What you will do: After the line containing "instruction: provide the mask of every instance of the brown", copy nothing more; up to and including it, copy every line of the listing exactly from the first, leaving out the pictures.

═══ Records to process ═══

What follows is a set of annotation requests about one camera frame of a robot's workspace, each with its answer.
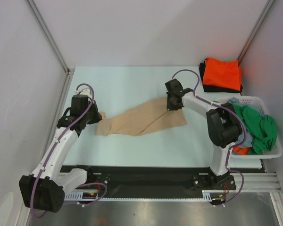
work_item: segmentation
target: brown towel
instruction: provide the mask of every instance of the brown towel
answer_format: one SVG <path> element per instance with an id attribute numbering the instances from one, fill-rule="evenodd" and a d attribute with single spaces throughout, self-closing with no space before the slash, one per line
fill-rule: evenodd
<path id="1" fill-rule="evenodd" d="M 140 136 L 163 129 L 187 124 L 182 110 L 168 111 L 166 97 L 147 101 L 111 119 L 100 112 L 103 120 L 99 122 L 97 135 L 128 134 Z"/>

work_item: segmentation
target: purple cable
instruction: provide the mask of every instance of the purple cable
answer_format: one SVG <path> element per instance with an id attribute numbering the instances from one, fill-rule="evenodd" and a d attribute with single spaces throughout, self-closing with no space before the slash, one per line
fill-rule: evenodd
<path id="1" fill-rule="evenodd" d="M 85 186 L 90 186 L 90 185 L 102 185 L 102 186 L 104 186 L 104 188 L 105 188 L 105 192 L 104 192 L 104 194 L 103 194 L 101 197 L 97 198 L 96 200 L 94 200 L 94 201 L 92 201 L 92 202 L 90 202 L 90 203 L 88 203 L 88 204 L 86 204 L 86 205 L 84 205 L 84 206 L 91 206 L 91 205 L 93 205 L 94 203 L 96 203 L 96 202 L 98 202 L 100 199 L 102 199 L 102 198 L 106 195 L 106 193 L 107 193 L 107 186 L 106 186 L 105 184 L 103 184 L 103 183 L 98 183 L 98 182 L 83 184 L 83 185 L 78 186 L 77 188 L 79 188 L 79 187 L 85 187 Z M 69 204 L 77 204 L 77 202 L 67 202 L 67 203 L 64 203 L 64 205 L 69 205 Z"/>
<path id="2" fill-rule="evenodd" d="M 90 104 L 88 105 L 88 107 L 86 108 L 86 110 L 80 115 L 80 117 L 78 117 L 75 121 L 73 121 L 73 122 L 61 133 L 61 135 L 58 137 L 58 142 L 55 142 L 55 143 L 54 143 L 54 145 L 52 146 L 52 148 L 51 148 L 51 150 L 50 150 L 50 152 L 49 152 L 49 154 L 48 154 L 48 156 L 47 156 L 47 158 L 46 158 L 45 161 L 44 161 L 44 164 L 42 165 L 44 168 L 45 168 L 45 166 L 47 165 L 47 163 L 48 163 L 48 161 L 49 161 L 49 159 L 50 159 L 50 157 L 51 157 L 51 155 L 52 155 L 54 149 L 56 148 L 56 146 L 57 146 L 57 144 L 59 143 L 59 141 L 61 140 L 61 138 L 65 135 L 65 133 L 66 133 L 73 125 L 75 125 L 81 118 L 83 118 L 84 115 L 86 115 L 86 113 L 87 113 L 87 112 L 89 111 L 89 109 L 91 108 L 91 105 L 93 104 L 93 101 L 94 101 L 94 90 L 93 90 L 93 88 L 92 88 L 89 84 L 82 83 L 82 84 L 80 84 L 80 85 L 78 85 L 78 86 L 76 87 L 76 90 L 78 90 L 81 86 L 88 86 L 88 88 L 91 90 L 91 93 L 92 93 L 91 102 L 90 102 Z M 32 195 L 31 195 L 31 198 L 30 198 L 30 208 L 31 208 L 31 210 L 32 210 L 32 216 L 33 216 L 34 218 L 42 218 L 42 217 L 44 217 L 45 214 L 47 213 L 47 211 L 45 211 L 44 213 L 42 213 L 41 216 L 37 216 L 37 215 L 35 214 L 35 212 L 34 212 L 34 209 L 33 209 L 34 194 L 35 194 L 35 192 L 36 192 L 37 184 L 38 184 L 38 182 L 39 182 L 39 179 L 40 179 L 42 173 L 43 173 L 43 170 L 41 169 L 41 170 L 39 171 L 39 174 L 38 174 L 36 180 L 34 181 L 33 190 L 32 190 Z"/>
<path id="3" fill-rule="evenodd" d="M 227 112 L 229 112 L 230 114 L 232 114 L 232 115 L 239 121 L 239 123 L 240 123 L 241 126 L 242 126 L 242 129 L 243 129 L 243 132 L 244 132 L 244 138 L 243 138 L 243 140 L 242 140 L 240 143 L 234 144 L 234 145 L 232 145 L 232 146 L 230 146 L 230 147 L 228 148 L 228 152 L 227 152 L 226 160 L 225 160 L 225 167 L 226 167 L 226 169 L 227 169 L 229 172 L 231 172 L 231 173 L 239 173 L 239 174 L 241 175 L 241 177 L 242 177 L 241 187 L 240 187 L 239 191 L 237 192 L 237 194 L 236 194 L 233 198 L 231 198 L 229 201 L 225 202 L 225 203 L 229 203 L 229 202 L 231 202 L 232 200 L 234 200 L 234 199 L 240 194 L 240 192 L 242 191 L 243 186 L 244 186 L 244 176 L 243 176 L 243 174 L 240 173 L 239 171 L 229 169 L 229 168 L 228 168 L 228 162 L 229 162 L 230 155 L 231 155 L 231 151 L 230 151 L 230 150 L 231 150 L 232 148 L 234 148 L 234 147 L 237 147 L 237 146 L 242 145 L 242 144 L 246 141 L 246 134 L 247 134 L 246 127 L 245 127 L 243 121 L 239 118 L 239 116 L 238 116 L 235 112 L 233 112 L 232 110 L 230 110 L 230 109 L 228 109 L 228 108 L 226 108 L 226 107 L 223 107 L 223 106 L 221 106 L 221 105 L 218 105 L 218 104 L 215 104 L 215 103 L 211 103 L 211 101 L 206 100 L 206 99 L 201 98 L 201 97 L 199 97 L 199 96 L 196 95 L 196 88 L 198 87 L 199 82 L 200 82 L 200 77 L 199 77 L 199 75 L 198 75 L 196 72 L 194 72 L 193 70 L 190 70 L 190 69 L 182 69 L 182 70 L 179 70 L 178 72 L 176 72 L 176 73 L 172 76 L 172 79 L 173 79 L 179 72 L 192 72 L 192 73 L 194 73 L 194 74 L 197 76 L 197 79 L 198 79 L 198 80 L 197 80 L 197 83 L 196 83 L 196 86 L 194 87 L 194 91 L 193 91 L 194 96 L 195 96 L 198 100 L 201 100 L 201 101 L 203 101 L 203 102 L 205 102 L 205 103 L 207 103 L 207 104 L 209 104 L 209 105 L 212 104 L 212 106 L 214 106 L 214 107 L 220 107 L 220 108 L 222 108 L 223 110 L 226 110 Z"/>

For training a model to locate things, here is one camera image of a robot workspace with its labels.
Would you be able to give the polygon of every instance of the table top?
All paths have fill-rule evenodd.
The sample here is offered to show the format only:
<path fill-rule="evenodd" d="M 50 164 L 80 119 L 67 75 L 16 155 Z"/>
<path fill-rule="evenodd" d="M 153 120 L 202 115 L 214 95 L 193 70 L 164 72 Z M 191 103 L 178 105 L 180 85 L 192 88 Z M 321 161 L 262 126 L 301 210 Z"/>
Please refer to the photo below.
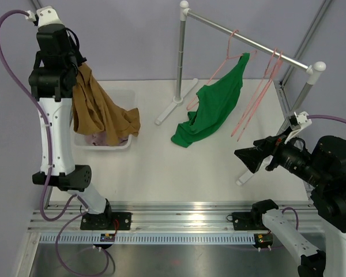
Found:
<path fill-rule="evenodd" d="M 182 88 L 190 80 L 184 80 Z M 125 151 L 90 151 L 72 146 L 76 164 L 92 168 L 92 183 L 109 201 L 128 203 L 186 203 L 222 201 L 307 201 L 304 183 L 285 169 L 260 171 L 245 185 L 235 181 L 246 171 L 234 150 L 273 136 L 283 113 L 272 84 L 241 140 L 231 137 L 260 80 L 244 80 L 238 104 L 213 135 L 182 148 L 171 142 L 178 123 L 187 121 L 186 105 L 206 80 L 200 80 L 182 106 L 160 125 L 155 119 L 171 103 L 174 80 L 101 81 L 108 89 L 132 89 L 137 95 L 141 130 Z M 54 188 L 50 202 L 69 195 Z"/>

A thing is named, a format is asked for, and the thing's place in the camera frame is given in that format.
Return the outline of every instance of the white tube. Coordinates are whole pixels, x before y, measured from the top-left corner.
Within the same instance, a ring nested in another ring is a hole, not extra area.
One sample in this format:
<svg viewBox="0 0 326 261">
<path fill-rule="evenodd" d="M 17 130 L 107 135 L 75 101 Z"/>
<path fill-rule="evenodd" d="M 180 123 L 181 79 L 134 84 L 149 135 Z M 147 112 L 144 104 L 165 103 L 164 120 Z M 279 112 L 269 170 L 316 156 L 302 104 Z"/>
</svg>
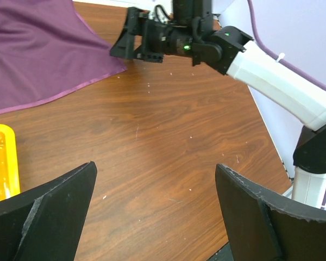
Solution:
<svg viewBox="0 0 326 261">
<path fill-rule="evenodd" d="M 326 125 L 326 92 L 263 52 L 253 41 L 238 52 L 227 74 L 256 89 L 316 131 Z"/>
<path fill-rule="evenodd" d="M 292 199 L 320 208 L 326 192 L 326 174 L 312 174 L 295 168 Z"/>
</svg>

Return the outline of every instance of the yellow bin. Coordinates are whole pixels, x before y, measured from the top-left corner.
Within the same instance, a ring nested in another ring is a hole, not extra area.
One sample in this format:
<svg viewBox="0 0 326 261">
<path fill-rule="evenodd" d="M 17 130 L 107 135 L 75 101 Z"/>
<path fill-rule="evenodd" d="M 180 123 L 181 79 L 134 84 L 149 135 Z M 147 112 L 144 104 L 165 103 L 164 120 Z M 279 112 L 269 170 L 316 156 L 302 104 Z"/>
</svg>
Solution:
<svg viewBox="0 0 326 261">
<path fill-rule="evenodd" d="M 0 201 L 20 193 L 14 131 L 0 124 Z"/>
</svg>

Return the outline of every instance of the wooden table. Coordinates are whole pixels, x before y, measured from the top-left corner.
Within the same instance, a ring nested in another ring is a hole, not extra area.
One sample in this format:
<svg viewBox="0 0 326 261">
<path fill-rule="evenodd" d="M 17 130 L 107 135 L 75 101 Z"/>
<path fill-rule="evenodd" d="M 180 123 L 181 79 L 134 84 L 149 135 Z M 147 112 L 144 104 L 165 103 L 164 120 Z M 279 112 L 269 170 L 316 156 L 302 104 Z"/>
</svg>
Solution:
<svg viewBox="0 0 326 261">
<path fill-rule="evenodd" d="M 115 42 L 125 9 L 75 6 Z M 186 58 L 127 66 L 52 103 L 0 115 L 16 133 L 22 191 L 95 161 L 76 260 L 205 261 L 227 242 L 217 163 L 279 193 L 289 180 L 244 84 Z"/>
</svg>

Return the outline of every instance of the purple cloth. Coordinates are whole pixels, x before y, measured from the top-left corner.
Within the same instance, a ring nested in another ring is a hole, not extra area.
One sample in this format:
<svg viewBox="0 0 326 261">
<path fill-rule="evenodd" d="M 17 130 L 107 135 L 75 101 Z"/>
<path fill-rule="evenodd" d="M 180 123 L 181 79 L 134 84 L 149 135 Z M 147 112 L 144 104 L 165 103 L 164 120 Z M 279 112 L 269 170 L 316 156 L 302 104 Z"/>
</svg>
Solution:
<svg viewBox="0 0 326 261">
<path fill-rule="evenodd" d="M 124 71 L 110 48 L 72 0 L 0 0 L 0 114 L 53 101 Z"/>
</svg>

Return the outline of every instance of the robotic arm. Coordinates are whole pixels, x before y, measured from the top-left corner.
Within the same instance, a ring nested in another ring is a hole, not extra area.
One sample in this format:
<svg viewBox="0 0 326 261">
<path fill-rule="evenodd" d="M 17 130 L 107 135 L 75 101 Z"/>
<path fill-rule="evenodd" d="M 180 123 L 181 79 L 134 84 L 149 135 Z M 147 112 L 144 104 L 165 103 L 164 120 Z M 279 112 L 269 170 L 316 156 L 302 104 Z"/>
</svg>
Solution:
<svg viewBox="0 0 326 261">
<path fill-rule="evenodd" d="M 206 63 L 279 104 L 304 125 L 293 154 L 296 173 L 292 199 L 320 208 L 326 190 L 326 92 L 263 52 L 253 38 L 227 26 L 213 29 L 211 0 L 174 0 L 168 22 L 129 8 L 120 37 L 110 54 L 124 59 L 161 63 L 164 55 Z M 135 36 L 142 36 L 134 49 Z"/>
</svg>

═══

Response to this task:
What follows is a set of annotation requests about one camera frame of a robot's workspace, each with its answer.
work_item: segmentation
target: brown towel
instruction: provide the mask of every instance of the brown towel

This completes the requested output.